## WHAT YOU SHOULD DO:
What you return must be the lines from the first one below through the one containing "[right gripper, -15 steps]", exactly and with pictures excluded.

## SUPPLIED DATA:
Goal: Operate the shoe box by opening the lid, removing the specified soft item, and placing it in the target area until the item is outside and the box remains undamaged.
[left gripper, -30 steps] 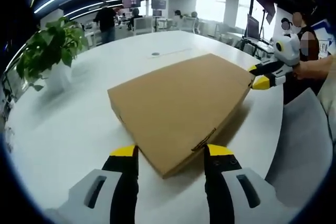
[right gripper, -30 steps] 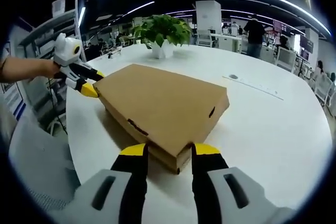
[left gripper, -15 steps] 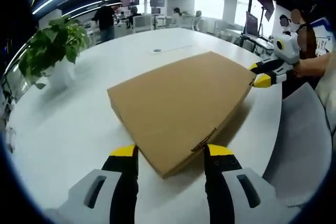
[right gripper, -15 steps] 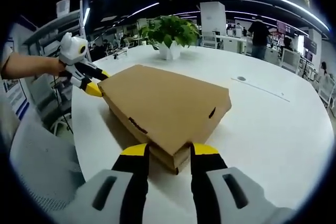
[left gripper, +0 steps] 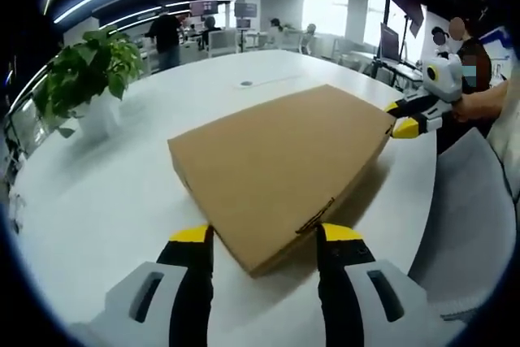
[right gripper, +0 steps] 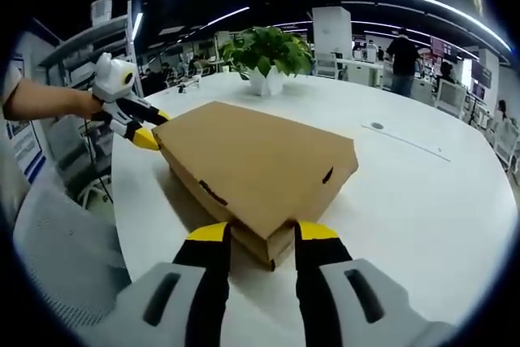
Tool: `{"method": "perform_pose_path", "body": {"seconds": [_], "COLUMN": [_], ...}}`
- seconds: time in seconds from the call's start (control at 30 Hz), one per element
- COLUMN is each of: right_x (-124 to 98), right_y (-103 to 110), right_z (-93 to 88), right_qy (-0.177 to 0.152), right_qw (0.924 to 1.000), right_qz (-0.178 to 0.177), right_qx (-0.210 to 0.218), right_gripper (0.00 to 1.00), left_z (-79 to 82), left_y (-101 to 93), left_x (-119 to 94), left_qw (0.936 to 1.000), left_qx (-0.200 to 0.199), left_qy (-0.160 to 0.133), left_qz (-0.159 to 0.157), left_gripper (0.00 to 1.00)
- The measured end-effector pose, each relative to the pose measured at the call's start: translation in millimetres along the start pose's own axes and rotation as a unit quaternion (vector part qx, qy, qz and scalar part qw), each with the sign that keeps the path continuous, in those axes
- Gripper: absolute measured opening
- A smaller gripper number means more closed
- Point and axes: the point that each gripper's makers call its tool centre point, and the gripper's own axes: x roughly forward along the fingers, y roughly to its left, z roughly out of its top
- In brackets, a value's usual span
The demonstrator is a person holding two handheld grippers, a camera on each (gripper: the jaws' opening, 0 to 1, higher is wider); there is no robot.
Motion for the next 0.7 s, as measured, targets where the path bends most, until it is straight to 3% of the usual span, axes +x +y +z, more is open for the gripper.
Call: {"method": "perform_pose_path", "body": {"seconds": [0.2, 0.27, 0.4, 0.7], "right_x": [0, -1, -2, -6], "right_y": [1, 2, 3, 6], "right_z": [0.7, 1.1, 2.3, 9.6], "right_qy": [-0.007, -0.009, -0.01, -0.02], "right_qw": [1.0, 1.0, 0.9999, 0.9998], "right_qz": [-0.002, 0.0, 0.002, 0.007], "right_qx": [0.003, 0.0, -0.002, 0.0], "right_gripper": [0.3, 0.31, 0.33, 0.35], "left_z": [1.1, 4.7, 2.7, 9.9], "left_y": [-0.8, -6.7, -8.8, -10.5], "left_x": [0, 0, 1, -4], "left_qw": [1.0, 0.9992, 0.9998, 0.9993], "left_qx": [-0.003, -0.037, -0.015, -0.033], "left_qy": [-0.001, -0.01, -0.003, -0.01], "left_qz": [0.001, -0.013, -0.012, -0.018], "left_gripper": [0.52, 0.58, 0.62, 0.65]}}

## ANSWER SECTION:
Goal: Operate the shoe box by opening the lid, removing the specified soft item, and placing it in the target area until the item is outside and the box remains undamaged.
[left gripper, -30 steps] 
[right gripper, -30 steps] 
[left gripper, -15 steps] 
[right gripper, -15 steps] 

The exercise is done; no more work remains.